Frameworks I will not consider.

The few remaining XMB, UltimaBB, and GaiaBB forums need to be migrated to something modern, and that requires support. I don’t have time for support, so I am going to exclude a few things now.

  • Python / Django. I don’t write Python. Few clients use it and I don’t want to be figuring out or supporting a Python web service layer.
  • Node.js. I know this was hot a few years ago, but seriously, I need security, and writing a backend in something that does not protect against multi-threaded race conditions is not okay.
  • Ruby on Rails. I was thinking about this for a bit, but honestly, I’ve never had to review a Ruby on Rails application, so re-writing my business logic and entities in this will not give me more insight than using Groovy/Grails, which I do have clients.

At the moment, I’m undecided. I might use Groovy/Grails as it’s literally the simplest choice so far, and supports exactly what I want to do.  That said, Groovy/Grails is starting to lose corporate backing, so I don’t want to use a language that might end up on the scrapheap of history.

What would you do? I’m interested in your point of view if you’ve done something interesting as a RESTful API.

Comments

2 responses to “Time to start rebuilding GaiaBB”

  1. Wade Avatar
    Wade

    Interesting.

    I’ve just started building a light, secure PHP framework for a website I want to run. I know it’s secure because I’m borrowing a lot from code I wrote in my dayjob that has passed a penetration test with flying colours. And I know it’s light through sheer experience (and I benchmark some aspects) However, I do need to think about how to craft a test-suite.

  2. Stephen de Vries Avatar

    Hi Andrew,

    I would +1 for Grails for the following reasons:

    – Underneath it’s all spring + hibernate without the headache of DTO and Factories all over the place.

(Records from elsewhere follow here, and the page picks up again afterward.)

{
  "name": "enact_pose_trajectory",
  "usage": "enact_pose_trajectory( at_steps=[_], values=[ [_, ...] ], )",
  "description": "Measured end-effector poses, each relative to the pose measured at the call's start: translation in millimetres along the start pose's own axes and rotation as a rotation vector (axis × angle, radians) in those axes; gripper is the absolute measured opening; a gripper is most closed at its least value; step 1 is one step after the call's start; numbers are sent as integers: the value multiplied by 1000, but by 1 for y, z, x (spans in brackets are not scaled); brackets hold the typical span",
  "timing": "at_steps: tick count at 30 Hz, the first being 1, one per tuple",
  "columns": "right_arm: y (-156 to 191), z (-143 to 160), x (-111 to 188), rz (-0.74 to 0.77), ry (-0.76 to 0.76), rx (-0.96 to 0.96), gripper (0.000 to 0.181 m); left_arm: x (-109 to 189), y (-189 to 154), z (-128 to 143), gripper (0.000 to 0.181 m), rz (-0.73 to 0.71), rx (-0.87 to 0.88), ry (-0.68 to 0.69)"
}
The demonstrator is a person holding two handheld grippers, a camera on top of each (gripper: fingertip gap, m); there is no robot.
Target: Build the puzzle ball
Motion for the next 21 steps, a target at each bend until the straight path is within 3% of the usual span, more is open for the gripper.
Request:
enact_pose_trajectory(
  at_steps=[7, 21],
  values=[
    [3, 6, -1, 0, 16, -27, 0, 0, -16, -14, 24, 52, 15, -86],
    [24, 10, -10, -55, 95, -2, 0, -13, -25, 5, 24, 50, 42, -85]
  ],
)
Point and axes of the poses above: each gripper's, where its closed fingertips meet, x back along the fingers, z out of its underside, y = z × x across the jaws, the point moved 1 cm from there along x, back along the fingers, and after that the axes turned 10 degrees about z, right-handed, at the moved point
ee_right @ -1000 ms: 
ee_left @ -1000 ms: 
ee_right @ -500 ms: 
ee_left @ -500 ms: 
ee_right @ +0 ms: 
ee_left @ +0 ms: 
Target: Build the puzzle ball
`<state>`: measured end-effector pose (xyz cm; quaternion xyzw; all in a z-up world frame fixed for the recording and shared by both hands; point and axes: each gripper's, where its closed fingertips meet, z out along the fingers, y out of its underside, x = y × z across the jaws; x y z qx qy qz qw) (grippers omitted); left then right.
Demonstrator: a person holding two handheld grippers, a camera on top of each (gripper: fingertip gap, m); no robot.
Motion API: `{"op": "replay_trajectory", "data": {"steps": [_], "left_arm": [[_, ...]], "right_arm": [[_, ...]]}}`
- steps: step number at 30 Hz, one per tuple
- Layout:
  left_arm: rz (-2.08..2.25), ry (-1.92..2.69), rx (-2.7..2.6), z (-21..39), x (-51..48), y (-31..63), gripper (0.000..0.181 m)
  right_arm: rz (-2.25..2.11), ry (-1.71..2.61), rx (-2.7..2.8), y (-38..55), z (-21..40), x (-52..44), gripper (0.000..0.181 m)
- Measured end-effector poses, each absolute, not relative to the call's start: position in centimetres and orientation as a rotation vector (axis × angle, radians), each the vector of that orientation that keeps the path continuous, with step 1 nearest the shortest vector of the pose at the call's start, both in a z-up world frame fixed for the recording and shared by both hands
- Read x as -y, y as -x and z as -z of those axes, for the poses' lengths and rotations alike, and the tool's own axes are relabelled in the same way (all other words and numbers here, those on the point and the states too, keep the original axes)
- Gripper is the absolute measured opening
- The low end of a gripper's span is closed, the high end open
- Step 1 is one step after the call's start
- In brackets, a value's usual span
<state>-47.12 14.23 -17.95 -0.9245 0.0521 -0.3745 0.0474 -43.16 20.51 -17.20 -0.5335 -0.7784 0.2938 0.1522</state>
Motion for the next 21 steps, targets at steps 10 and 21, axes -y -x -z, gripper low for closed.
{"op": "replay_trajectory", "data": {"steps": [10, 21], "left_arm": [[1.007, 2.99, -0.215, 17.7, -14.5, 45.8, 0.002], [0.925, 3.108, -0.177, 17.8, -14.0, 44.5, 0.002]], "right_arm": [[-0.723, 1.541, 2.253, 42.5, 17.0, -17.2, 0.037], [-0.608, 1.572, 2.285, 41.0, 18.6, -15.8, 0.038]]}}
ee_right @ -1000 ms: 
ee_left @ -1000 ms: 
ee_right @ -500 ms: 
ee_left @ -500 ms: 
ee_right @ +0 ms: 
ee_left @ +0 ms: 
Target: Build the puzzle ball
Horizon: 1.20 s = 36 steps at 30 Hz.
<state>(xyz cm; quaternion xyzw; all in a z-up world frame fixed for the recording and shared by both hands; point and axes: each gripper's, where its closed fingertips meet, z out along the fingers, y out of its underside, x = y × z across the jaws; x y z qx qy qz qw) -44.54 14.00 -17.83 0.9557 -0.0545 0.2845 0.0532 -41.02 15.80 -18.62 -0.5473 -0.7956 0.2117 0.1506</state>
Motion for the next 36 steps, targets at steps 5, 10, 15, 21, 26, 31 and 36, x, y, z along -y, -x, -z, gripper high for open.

I’m using Grails for the service and data tier of a web app, and it has saved a LOT of time dealing with GORM instead of Java hibernate.

    – Having said that, it makes working with Hibernate less painful, but it’s still Hibernate under the covers. Most of the grails docs/tuts online only cover the simplest use cases. Recommend reading Pete ledbrooke’s series on GORM gotchas: http://spring.io/blog/2010/07/28/gorm-gotchas-part-3/
    Another interesting read is: https://mrpaulwoods.wordpress.com/2011/02/07/implementing-burt-beckwiths-gorm-performance-no-collections/ which takes a lot of the magic out of GORM associations and makes them simpler to work with, faster and easier to debug.

    – A huge timesaver is the JSON and XML slurper capabilities of Groovy. Makes consuming and producing those formats not only easy to do, but clear to read.

    – And then there’s the expressiveness of Groovy, especially the collections methods, a pleasure to work with.